I’ve missed so much work this year at my school. (I teach English Language Learners.)
First, I was out on FMLA due to a mental health crisis and IOP, then I kept missing due to therapy, physical therapy, etc. I used up all my PTO and FMLA. I never got observed. Then, I kept missing due to avoidance but told work I was ill or it was due to medical issues. Then they had a conversation with me about attendance, telling me I needed to show up during EL testing (I’m an EL teacher.) I told them I understood, and I managed to show up for the rest of testing.

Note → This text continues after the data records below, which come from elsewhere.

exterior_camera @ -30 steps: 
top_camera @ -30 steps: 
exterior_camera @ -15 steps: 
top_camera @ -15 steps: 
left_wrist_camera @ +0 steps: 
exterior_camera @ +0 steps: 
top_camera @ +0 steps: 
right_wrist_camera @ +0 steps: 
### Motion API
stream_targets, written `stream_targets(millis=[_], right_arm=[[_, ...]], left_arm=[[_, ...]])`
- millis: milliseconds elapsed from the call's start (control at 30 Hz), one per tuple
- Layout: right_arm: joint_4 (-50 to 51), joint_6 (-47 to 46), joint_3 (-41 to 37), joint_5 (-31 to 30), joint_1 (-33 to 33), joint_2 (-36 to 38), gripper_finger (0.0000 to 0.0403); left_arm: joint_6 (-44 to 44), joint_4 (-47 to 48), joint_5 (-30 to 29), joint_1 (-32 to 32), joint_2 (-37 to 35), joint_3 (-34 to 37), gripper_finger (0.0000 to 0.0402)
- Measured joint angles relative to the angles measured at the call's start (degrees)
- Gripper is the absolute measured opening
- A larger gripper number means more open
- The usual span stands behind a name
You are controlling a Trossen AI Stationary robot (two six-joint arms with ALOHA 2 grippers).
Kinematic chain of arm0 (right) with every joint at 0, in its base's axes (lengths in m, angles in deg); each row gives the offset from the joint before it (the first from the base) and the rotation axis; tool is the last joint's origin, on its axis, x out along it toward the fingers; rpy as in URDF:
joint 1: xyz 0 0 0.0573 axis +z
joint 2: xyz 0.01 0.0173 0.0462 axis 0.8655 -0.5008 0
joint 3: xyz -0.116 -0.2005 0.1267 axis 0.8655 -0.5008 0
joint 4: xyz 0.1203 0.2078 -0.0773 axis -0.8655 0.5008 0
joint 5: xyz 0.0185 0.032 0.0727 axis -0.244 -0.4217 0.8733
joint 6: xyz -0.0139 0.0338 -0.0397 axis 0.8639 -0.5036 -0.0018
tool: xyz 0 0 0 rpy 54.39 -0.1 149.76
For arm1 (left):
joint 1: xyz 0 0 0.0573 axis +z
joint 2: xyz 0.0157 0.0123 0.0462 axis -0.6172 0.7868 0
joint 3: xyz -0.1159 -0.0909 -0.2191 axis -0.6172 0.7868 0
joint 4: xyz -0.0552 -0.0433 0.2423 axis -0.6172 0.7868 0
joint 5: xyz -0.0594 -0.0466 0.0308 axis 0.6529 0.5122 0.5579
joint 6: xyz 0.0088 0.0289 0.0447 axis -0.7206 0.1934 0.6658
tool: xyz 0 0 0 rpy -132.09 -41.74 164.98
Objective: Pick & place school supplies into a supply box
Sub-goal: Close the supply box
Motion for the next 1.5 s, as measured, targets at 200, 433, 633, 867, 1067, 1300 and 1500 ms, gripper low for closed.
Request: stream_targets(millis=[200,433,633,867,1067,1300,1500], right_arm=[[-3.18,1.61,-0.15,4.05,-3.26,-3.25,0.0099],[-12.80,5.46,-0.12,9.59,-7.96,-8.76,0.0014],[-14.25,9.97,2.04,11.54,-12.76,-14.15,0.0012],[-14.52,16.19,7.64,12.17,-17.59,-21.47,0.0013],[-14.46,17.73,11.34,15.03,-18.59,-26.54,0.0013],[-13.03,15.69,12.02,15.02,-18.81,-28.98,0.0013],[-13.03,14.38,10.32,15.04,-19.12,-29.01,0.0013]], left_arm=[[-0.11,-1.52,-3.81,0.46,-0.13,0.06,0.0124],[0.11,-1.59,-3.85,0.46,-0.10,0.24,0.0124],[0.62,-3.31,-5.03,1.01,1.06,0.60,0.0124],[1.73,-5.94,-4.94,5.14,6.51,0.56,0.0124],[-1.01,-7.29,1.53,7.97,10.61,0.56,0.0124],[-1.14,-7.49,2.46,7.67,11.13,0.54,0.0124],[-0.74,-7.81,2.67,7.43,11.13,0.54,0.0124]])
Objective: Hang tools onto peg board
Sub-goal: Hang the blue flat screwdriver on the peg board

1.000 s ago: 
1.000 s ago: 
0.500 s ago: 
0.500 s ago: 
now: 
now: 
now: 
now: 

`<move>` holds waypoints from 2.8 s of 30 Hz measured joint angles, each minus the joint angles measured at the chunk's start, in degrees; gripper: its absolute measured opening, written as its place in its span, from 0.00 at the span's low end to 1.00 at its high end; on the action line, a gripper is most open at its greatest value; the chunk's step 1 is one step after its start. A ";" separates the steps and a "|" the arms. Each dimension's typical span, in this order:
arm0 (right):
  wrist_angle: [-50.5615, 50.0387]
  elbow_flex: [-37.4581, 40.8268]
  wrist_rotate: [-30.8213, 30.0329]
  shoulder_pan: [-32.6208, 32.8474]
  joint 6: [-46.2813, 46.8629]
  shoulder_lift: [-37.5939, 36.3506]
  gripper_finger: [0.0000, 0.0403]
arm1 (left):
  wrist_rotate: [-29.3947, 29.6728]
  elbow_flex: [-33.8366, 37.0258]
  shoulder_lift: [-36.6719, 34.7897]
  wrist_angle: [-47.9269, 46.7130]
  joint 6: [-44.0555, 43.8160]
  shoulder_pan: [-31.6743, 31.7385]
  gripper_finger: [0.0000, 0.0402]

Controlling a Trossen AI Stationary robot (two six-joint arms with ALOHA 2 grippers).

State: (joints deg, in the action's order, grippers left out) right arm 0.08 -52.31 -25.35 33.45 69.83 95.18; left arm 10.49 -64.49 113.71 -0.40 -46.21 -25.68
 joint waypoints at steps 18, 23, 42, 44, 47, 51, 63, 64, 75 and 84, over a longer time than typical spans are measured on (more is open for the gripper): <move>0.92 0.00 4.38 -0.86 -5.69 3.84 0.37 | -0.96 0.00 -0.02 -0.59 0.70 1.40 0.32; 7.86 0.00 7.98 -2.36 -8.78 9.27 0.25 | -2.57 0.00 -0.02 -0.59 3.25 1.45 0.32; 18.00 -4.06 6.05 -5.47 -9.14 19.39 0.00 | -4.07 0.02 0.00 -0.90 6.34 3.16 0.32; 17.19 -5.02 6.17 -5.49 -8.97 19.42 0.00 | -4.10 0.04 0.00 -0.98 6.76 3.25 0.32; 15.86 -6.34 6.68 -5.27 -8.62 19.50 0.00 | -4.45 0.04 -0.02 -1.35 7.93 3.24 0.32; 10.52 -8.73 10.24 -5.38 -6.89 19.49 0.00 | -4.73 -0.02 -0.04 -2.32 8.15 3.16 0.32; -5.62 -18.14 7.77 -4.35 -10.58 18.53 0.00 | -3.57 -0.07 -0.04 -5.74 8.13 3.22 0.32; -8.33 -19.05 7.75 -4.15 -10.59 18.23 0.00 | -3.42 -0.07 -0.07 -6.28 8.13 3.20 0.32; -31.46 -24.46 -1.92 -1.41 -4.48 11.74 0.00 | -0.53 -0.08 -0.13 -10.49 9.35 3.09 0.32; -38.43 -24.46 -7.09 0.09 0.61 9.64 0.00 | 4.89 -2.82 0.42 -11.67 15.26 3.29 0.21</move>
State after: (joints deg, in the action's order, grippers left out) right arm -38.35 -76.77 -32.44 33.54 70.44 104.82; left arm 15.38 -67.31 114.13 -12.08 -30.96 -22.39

My principal told me he could accommodate doctor’s appointments and other absences after testing. After testing, I was doing better, and planned to continue to go to work. Then, I fell, broke my ankle, required surgery, and was out for two months. I came back during these last two weeks of school. They gave my classroom to someone else, took my picture down, and stuck me in ISS where there is already a teacher. I’m waiting on the rehiring conversation. If they don’t rehire me? I am done. I loved this job, despite wanting to leave it at times. I can never do anything or get anything I want. I finish PT for my ankles, and then immediately break one. My mom terminal cancer, and so does my aunt. My birthday trip, the ONE thing I was looking forward to, was ruined by me getting sick. If I get fired, I’ll have to move back in with my parents, and lose my apartment and independence. I can’t do this anymore. I’m 28, and I can’t hold down a job or live alone without spiraling because I get so exhausted and overwhelmed and burnt out by the easiest things and social interaction that I want to die. I can’t do this anymore. I do have a trip to Dallas this weekend with my friend, but we recently got into a fight and made up, so things are kind of rocky. I don’t know. I’m just so tired of all of this.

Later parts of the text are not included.